Grilled Peach Bourbon Smash 
Ingredient Quantity Per Drink
Peaches one
Brown sugar spoonful
Thyme two sprigs
Bitters three shakes
Lemon juice one squeeze
Bourbon 2oz in the drink + grilling the peach

As an added bonus - if you're grilling more than one peach (and you should, because they're indulgent) take some of your extra grilled halves that aren't going into Grilled Peach Bourbon Smashes and fill that little cup with honey-infused mascarpone cheese and almond slivers - or, if you just read that and involuntarily mouthed whaaaaaat - use some ice cream instead. They both work.

Now you're drinking a delicious, rustic bourbon cocktail that took affordable but worthy bourbon - and upgraded it with fruit. You should eat more fruit anyway. Go ask mother; she agrees with me.

And now you're holding a drink that makes it impossible to whine about anything, let alone the ability to get one stupid yard on the ground against a double-eagle defensive front.
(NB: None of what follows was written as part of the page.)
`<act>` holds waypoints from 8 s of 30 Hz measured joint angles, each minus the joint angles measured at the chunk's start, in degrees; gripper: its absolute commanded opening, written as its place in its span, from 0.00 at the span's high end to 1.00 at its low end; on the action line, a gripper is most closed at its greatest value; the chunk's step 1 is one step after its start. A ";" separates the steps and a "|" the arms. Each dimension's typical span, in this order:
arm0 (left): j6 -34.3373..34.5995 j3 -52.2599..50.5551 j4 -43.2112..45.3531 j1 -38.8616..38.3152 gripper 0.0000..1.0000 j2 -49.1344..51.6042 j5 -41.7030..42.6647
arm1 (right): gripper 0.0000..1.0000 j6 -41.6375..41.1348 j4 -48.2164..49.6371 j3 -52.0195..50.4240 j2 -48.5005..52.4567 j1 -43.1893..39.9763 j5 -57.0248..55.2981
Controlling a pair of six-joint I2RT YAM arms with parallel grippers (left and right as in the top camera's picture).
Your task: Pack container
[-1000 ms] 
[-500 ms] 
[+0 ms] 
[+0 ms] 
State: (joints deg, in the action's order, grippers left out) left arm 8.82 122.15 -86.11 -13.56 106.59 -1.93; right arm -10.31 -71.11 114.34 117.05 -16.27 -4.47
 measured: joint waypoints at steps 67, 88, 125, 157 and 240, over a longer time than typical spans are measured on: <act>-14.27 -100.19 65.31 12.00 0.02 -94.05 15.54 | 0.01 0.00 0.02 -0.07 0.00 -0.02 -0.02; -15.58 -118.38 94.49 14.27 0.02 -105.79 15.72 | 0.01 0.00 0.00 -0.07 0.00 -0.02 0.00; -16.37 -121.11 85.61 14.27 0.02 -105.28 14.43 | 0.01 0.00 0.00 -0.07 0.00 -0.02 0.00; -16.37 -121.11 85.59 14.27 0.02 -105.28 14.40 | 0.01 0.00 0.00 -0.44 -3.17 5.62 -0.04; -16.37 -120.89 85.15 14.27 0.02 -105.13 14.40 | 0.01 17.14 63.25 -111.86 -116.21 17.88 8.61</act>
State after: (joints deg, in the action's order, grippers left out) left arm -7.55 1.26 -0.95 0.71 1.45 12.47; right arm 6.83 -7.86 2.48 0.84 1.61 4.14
Cheers!

THE PLAY-OFF

Last year I made my Ohio State hype video debut and grand finale at the same time with the release of Autumn's Here. The concept was two-fold: One, I hadn't seen a melancholy celebration of college football's interminable circle of life before (with all due respect to the hideous hip-hop and queefcore rock anthem-themed hype videos who own the genre). I took it upon myself to close that gap to benefit the quiet minority.

And two, the video was intended to serve as a companion piece to this article which borrowed that same drippy theme and ran the same day in the buildup to the 2013 season. 

I took the song Autumn's Here, which doesn't require too loose of an interpretation to be taken in a football direction and scripted out a progression of scenes from Pop Warner to Braxton Miller. The production and editing prowess of our buddy Matthew Gnepper transformed the concept into reality.

The feedback was overwhelmingly positive, and I haven't stopped hearing about it from people who find it on Youtube. Even Dr. Cox from Scrubs enjoyed it enough to share it one year after it was published:

But my favorite byproduct of the project comes at least monthly throughout the offseason, when I'll receive a message asking, "love that video; hey, who sings the original song?" Because, you know, this is way too hard

The artist is Hawksley Workman, who is basically a more wistful and Canadian version of Morrissey. Here he is doing a solo acoustic version of the song I set my only football video to (note: there are no awesome college football highlights in this version)

We've covered dubstep, hip-hop, rock, mash-ups and virtually every non-country genre in The Playoff - and now we've finally hit guitar-driven somber unrequited love. If only Workman could write a song about wide receivers that could both get separation and catch passes. Gnepper and I would be equipped with the proper muse to produce an Autumn's Here video sequel. That probably won't happen.

That concludes The Situational. Go Bucks. Beat Kent State.